### Brief
Retype all of the data. Every line must match exactly.

### Input data
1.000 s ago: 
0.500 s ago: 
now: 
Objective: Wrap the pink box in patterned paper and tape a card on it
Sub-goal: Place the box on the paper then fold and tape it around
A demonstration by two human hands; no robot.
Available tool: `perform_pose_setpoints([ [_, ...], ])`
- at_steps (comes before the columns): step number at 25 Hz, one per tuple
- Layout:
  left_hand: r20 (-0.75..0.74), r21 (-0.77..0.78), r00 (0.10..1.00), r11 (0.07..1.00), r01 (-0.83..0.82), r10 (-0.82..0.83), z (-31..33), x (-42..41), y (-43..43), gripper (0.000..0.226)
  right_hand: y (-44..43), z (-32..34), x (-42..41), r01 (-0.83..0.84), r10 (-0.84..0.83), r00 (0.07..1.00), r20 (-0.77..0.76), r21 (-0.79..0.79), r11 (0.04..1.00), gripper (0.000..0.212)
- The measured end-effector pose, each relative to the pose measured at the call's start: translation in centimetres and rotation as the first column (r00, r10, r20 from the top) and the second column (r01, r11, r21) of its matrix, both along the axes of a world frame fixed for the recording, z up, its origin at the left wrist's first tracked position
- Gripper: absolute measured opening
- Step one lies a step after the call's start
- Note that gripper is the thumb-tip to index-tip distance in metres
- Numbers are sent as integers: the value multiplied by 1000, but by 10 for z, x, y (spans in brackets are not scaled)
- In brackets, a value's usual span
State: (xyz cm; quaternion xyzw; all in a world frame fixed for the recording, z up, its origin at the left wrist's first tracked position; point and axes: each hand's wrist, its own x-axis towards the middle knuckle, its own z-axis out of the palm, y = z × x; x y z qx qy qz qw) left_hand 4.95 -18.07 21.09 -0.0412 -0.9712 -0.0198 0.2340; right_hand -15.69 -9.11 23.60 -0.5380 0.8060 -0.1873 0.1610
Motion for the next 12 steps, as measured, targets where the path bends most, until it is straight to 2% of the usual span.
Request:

### Answer box
1.000 s ago: 
0.500 s ago: 
now: 
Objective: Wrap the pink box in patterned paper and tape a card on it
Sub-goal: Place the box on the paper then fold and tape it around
A demonstration by two human hands; no robot.
Available tool: `perform_pose_setpoints([ [_, ...], ])`
- at_steps (comes before the columns): step number at 25 Hz, one per tuple
- Layout:
  left_hand: r20 (-0.75..0.74), r21 (-0.77..0.78), r00 (0.10..1.00), r11 (0.07..1.00), r01 (-0.83..0.82), r10 (-0.82..0.83), z (-31..33), x (-42..41), y (-43..43), gripper (0.000..0.226)
  right_hand: y (-44..43), z (-32..34), x (-42..41), r01 (-0.83..0.84), r10 (-0.84..0.83), r00 (0.07..1.00), r20 (-0.77..0.76), r21 (-0.79..0.79), r11 (0.04..1.00), gripper (0.000..0.212)
- The measured end-effector pose, each relative to the pose measured at the call's start: translation in centimetres and rotation as the first column (r00, r10, r20 from the top) and the second column (r01, r11, r21) of its matrix, both along the axes of a world frame fixed for the recording, z up, its origin at the left wrist's first tracked position
- Gripper: absolute measured opening
- Step one lies a step after the call's start
- Note that gripper is the thumb-tip to index-tip distance in metres
- Numbers are sent as integers: the value multiplied by 1000, but by 10 for z, x, y (spans in brackets are not scaled)
- In brackets, a value's usual span
State: (xyz cm; quaternion xyzw; all in a world frame fixed for the recording, z up, its origin at the left wrist's first tracked position; point and axes: each hand's wrist, its own x-axis towards the middle knuckle, its own z-axis out of the palm, y = z × x; x y z qx qy qz qw) left_hand 4.95 -18.07 21.09 -0.0412 -0.9712 -0.0198 0.2340; right_hand -15.69 -9.11 23.60 -0.5380 0.8060 -0.1873 0.1610
Motion for the next 12 steps, as measured, targets where the path bends most, until it is straight to 2% of the usual span.
Request:

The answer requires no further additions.